Con hora nueva o vieja, me parece imprescindible recuperar esos tiempos de estar juntos y contar, sin interferencias de cacharros ni de unas prioridades personales algo desquiciadas
Las dudas sobre la conveniencia de cambiar la hora retornan cada primavera. Sin embargo, comparecen con menos frecuencia, aunque también son antiguas, las dudas sobre nuestro peculiar horario de trabajo y comidas, casi único en el mundo. Hace muchos años comentaba con Alejandro Llano esa anomalía relojera y le decía que deberíamos adoptar un horario como el de todo el mundo: adelantar la jornada laboral y recortar el almuerzo, de modo que se pudiera salir antes de trabajar. No sé si pensará lo mismo ahora, pero me contestó entonces que, siendo como somos, aunque mi propuesta tenía sentido, probablemente terminaríamos entrando más temprano a la oficina, comiendo rápido y mal, y saliendo a la misma hora de siempre. Me entró la risa, porque tenía razón. Al asunto no le falta enjundia, porque en el horario nos jugamos muchas cosas.

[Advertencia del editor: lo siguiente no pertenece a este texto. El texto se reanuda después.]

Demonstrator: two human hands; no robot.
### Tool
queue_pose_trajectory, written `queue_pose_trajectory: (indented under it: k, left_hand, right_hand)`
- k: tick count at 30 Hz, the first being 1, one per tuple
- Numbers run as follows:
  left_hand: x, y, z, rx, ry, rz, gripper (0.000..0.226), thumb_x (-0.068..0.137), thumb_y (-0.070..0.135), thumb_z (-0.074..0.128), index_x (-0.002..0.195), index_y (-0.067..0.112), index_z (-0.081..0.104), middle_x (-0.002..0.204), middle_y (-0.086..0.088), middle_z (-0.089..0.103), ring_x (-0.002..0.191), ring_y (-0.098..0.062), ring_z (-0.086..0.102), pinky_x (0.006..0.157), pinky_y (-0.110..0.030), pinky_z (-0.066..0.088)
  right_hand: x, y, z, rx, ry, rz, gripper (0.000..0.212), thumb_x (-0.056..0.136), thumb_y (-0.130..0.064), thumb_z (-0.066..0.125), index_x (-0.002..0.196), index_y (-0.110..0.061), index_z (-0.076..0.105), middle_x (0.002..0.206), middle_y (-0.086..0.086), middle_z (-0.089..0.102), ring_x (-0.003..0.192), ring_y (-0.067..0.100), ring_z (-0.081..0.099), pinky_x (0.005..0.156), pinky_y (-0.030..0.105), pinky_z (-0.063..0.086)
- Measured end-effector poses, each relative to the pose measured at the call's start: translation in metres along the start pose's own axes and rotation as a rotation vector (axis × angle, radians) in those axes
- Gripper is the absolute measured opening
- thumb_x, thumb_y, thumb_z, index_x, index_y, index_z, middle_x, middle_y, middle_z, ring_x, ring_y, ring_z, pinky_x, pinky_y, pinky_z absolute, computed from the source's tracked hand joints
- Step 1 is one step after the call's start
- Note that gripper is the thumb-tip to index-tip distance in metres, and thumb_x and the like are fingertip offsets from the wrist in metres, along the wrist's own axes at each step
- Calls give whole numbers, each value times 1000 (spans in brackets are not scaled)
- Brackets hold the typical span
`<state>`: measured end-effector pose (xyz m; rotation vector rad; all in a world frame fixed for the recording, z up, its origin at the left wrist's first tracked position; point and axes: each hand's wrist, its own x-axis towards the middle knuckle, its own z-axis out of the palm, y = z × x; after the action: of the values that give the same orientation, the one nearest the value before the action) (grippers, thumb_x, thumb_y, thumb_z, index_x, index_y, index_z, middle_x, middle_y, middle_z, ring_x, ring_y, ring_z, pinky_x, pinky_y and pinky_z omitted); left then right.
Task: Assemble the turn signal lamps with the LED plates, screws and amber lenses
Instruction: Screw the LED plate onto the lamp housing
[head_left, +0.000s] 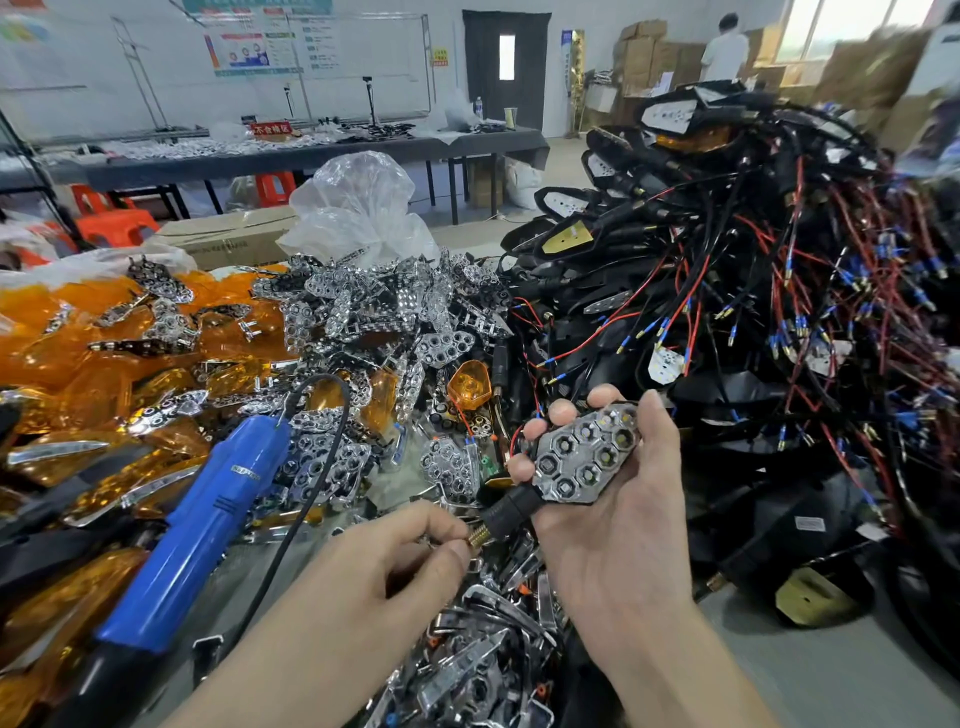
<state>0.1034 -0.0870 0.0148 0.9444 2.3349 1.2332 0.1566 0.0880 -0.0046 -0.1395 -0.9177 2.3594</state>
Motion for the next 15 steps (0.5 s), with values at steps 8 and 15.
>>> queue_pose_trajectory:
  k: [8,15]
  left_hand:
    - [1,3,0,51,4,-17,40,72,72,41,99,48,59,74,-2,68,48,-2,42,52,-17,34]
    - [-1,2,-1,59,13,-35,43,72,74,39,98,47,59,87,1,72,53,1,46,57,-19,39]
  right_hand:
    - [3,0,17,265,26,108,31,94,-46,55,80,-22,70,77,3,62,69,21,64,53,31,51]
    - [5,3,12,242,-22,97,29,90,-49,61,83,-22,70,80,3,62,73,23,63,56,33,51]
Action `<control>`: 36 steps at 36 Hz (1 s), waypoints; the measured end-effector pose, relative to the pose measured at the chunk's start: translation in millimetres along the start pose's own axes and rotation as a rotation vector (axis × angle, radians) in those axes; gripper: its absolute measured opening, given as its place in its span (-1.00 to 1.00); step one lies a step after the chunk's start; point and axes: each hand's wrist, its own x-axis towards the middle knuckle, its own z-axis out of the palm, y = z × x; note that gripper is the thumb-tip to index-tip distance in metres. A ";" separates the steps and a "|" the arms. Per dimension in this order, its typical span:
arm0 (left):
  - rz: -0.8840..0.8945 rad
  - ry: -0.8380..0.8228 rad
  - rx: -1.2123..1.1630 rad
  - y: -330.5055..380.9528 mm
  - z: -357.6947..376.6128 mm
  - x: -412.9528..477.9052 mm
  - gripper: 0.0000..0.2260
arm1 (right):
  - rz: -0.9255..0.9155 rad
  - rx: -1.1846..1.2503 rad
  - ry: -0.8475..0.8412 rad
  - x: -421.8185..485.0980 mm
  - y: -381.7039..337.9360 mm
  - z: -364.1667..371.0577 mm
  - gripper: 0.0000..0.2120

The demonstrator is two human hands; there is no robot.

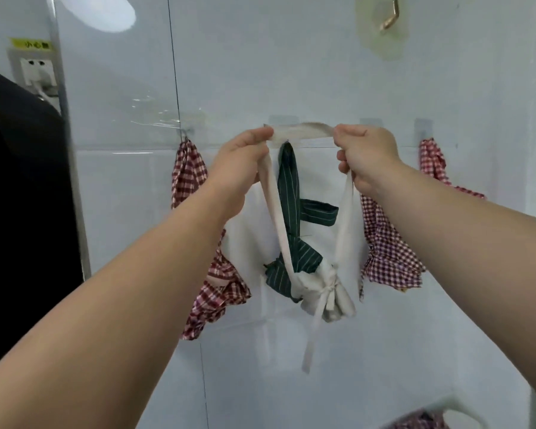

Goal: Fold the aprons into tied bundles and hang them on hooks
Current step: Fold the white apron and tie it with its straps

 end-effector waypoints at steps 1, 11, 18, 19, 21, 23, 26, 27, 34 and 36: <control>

Hay algo razonable en plegarse a los ritmos que marca el sol, de los que España se ha apartado hace más de setenta años. En los pueblos, por lo menos aquí, en Galicia, se notaba más. Hasta el punto de que la gente se regía por dos horarios: el oficial a partir de 1940 y el anterior, al que llamaban «a hora vella». Se oían frases como «Salimos a las cuatro de la hora vieja». Porque esta se arrimaba más a la del sol, y en el campo no había sintonía de mayor eficacia tanto para el trabajo como para el descanso. En invierno como en verano, la salida y la caída del sol marcaban lo que se podía hacer y lo que no.

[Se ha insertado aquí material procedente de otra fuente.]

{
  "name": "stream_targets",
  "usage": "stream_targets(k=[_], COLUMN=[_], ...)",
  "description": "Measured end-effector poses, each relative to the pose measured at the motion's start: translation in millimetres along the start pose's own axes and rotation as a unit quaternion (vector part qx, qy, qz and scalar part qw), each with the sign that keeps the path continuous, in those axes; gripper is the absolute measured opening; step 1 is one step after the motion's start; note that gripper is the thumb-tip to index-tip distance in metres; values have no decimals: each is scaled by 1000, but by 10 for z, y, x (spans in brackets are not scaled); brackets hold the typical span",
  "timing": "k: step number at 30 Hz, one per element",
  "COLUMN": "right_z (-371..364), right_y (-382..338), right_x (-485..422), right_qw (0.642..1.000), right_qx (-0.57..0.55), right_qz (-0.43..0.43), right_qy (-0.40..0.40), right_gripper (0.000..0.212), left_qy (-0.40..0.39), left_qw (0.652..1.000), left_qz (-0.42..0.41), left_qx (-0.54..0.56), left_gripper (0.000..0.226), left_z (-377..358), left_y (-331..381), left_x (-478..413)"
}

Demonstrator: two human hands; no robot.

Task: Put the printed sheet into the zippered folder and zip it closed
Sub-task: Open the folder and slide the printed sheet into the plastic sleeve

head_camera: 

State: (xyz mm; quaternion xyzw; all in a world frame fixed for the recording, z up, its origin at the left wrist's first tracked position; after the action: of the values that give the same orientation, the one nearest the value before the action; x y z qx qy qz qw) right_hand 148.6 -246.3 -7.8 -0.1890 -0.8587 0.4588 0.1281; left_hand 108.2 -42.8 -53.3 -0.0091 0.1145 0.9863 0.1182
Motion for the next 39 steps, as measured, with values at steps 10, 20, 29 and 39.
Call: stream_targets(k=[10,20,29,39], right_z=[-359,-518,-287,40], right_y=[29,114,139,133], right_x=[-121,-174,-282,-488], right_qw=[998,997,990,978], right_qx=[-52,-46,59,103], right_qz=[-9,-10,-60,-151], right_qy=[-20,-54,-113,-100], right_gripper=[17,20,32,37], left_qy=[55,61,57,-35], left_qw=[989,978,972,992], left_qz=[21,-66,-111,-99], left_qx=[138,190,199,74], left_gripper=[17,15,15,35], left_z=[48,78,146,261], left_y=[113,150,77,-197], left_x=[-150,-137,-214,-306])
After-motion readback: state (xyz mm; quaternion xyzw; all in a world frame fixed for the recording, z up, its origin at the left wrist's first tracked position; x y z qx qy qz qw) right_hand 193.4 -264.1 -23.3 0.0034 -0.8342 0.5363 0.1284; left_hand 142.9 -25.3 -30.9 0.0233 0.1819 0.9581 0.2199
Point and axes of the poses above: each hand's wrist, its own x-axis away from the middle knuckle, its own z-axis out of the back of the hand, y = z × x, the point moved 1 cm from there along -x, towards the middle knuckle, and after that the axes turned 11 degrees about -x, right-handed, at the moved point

Mi madre recuerda con ilusión indescriptible las noches largas de invierno, con los diez hermanos reunidos con sus padres y la abuela en torno al fuego del hogar, la repisa de piedra con brasas en el centro sobre el que pendía poderosa la cadena del pote. Las mujeres calcetaban, mi abuelo hilaba y no queda muy claro qué hacían mis tíos, salvo contar muchas cosas y acaso aguantar madejas o devanar ovillos. Quizá por eso mis tíos son grandes narradores criados en la escuela de la lareira.

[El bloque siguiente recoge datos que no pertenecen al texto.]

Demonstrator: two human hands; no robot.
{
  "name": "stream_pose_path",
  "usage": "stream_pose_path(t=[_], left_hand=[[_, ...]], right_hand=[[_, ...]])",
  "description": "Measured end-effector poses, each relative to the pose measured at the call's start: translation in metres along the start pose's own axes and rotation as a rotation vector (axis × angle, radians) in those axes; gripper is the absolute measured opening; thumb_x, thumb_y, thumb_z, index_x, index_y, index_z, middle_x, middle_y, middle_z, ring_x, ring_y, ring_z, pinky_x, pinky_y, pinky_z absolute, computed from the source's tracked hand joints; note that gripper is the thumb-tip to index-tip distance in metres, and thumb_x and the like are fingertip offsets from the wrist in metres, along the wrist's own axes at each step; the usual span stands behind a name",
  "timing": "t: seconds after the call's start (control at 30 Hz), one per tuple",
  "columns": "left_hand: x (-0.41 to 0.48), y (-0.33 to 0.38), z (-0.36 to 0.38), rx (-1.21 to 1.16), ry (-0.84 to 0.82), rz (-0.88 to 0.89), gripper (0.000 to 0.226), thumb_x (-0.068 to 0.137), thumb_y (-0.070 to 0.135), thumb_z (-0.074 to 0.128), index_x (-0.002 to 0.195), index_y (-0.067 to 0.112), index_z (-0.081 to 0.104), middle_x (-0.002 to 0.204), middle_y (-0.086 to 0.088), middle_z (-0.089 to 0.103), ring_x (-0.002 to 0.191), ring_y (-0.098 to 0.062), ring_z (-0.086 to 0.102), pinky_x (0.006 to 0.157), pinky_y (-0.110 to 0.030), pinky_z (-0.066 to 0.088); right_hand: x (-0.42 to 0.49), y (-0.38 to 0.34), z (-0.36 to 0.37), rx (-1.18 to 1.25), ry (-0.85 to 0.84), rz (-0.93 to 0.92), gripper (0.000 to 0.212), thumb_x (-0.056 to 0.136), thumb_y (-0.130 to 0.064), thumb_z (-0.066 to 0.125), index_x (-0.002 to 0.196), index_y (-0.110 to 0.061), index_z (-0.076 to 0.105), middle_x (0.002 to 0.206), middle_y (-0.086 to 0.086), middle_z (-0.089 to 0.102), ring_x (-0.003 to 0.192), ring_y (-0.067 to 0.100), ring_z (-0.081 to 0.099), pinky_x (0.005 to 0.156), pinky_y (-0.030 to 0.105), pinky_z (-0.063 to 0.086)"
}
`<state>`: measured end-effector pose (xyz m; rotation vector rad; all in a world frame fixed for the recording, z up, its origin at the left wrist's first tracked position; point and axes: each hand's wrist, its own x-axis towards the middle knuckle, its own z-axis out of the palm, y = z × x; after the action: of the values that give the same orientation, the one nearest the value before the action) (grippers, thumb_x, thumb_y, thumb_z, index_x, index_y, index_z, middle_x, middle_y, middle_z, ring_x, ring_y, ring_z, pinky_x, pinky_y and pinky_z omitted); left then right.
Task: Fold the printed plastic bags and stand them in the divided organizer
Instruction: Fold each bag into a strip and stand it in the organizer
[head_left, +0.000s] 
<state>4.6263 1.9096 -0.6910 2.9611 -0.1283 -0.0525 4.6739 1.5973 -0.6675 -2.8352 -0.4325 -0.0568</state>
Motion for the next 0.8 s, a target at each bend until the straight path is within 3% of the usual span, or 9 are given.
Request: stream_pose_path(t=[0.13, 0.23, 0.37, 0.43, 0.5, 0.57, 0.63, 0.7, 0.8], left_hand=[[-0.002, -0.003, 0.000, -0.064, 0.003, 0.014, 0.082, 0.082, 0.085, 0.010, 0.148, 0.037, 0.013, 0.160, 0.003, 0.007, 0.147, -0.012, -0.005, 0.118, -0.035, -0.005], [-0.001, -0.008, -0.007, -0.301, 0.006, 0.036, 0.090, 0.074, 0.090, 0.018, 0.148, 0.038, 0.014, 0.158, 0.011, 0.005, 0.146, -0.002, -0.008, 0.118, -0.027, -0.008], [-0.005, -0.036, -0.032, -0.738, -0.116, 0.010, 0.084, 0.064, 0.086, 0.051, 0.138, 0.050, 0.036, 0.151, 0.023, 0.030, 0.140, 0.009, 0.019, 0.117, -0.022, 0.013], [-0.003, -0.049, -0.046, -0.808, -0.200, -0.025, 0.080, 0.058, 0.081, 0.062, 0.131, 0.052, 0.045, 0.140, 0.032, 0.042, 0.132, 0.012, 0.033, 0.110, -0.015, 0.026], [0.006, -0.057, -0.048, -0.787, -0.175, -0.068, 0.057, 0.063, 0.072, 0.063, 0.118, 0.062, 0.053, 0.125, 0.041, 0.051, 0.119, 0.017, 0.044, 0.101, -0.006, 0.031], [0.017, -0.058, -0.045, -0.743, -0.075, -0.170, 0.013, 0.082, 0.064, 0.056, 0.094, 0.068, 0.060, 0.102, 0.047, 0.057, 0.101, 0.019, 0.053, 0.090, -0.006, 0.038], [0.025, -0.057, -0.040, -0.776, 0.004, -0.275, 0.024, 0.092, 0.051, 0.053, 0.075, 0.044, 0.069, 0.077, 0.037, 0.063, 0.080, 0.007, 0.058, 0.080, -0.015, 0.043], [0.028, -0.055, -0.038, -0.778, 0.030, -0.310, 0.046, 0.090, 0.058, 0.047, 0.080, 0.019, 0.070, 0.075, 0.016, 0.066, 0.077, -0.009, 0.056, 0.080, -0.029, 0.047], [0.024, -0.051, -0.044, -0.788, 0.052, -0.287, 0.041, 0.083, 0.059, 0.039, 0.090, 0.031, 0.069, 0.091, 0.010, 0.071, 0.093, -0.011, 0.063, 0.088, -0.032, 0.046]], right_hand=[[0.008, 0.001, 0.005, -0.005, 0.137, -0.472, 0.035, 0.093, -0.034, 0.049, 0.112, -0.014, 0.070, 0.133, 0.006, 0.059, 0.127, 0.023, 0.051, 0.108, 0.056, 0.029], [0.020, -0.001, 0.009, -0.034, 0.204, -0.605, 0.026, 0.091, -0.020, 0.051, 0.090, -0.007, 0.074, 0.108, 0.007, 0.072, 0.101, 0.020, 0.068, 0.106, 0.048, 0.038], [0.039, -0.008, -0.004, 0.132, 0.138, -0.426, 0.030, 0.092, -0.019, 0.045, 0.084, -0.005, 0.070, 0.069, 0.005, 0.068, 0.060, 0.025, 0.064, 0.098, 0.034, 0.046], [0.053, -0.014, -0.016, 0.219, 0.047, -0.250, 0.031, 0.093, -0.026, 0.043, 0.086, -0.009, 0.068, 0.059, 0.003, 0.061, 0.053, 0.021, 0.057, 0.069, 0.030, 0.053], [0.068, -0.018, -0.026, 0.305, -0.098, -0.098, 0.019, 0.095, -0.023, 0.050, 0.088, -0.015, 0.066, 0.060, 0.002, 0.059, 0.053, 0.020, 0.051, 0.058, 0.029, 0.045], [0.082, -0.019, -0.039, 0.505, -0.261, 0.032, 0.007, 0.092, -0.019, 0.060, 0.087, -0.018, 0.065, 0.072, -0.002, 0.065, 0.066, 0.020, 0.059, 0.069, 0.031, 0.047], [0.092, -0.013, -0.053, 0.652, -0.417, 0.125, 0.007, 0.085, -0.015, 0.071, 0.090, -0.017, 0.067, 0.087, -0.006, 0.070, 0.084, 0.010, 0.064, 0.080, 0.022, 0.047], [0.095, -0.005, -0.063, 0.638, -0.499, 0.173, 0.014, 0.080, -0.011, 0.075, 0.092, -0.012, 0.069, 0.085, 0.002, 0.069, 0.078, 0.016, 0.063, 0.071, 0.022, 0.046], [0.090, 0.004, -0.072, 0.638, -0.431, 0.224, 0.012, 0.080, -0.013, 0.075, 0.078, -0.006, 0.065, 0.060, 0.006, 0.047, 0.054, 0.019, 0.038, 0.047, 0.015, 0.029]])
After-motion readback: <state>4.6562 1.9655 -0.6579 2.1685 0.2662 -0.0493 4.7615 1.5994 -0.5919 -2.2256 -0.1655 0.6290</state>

A menudo se acercaban algunos hijos de los vecinos y, de entre todos, preferían a Ricardodo Carpinteiro −así llamaban a los de su casa, aunque no había ningún carpintero en ella−, porque contaba mejor y con más gracia. También ellos iban a las casas vecinas, pero por lo visto debían estar todos de vuelta a la hora del rosario. Lo rezaban y se iban a la cama. Mi bisabuela, entonces, pasaba por las habitaciones para rociar con agua bendita las camas. En la de los chicos, mi tío Ricardo siempre le gastaba la misma broma: «Toda el agua cayó del lado de Pepe, y yo me he quedado sin nada». Entonces mi bisabuela, riéndose, repetía la operación cargando la mano hacia Ricardo.
En casa de mi padre ocurría lo mismo. Había siesta obligatoria en verano, algo dolorosísimo para mí y para los demás niños, y no quedaba tiempo para ella en invierno. Las noches se parecían en todo a las de la casa de mi madre, salvo en que se dirigía el rosario por turno y los pequeños nos alegrábamos −también alguno de los mayores− cuando le tocaba a mi abuelo, porque siempre llegaba rendido a la noche, cabeceaba de sueño y, en cada cabeceo, se saltaba algún misterio o media letanía.
Supongo que ya se me adivina la intención. Quiero decir que, con hora nueva o vieja, me parece imprescindible recuperar esos tiempos de estar juntos y contar, sin interferencias de cacharros −la televisión, los teléfonos móviles− ni de unas prioridades personales algo desquiciadas. También porque mejoraría nuestra salud física y literaria.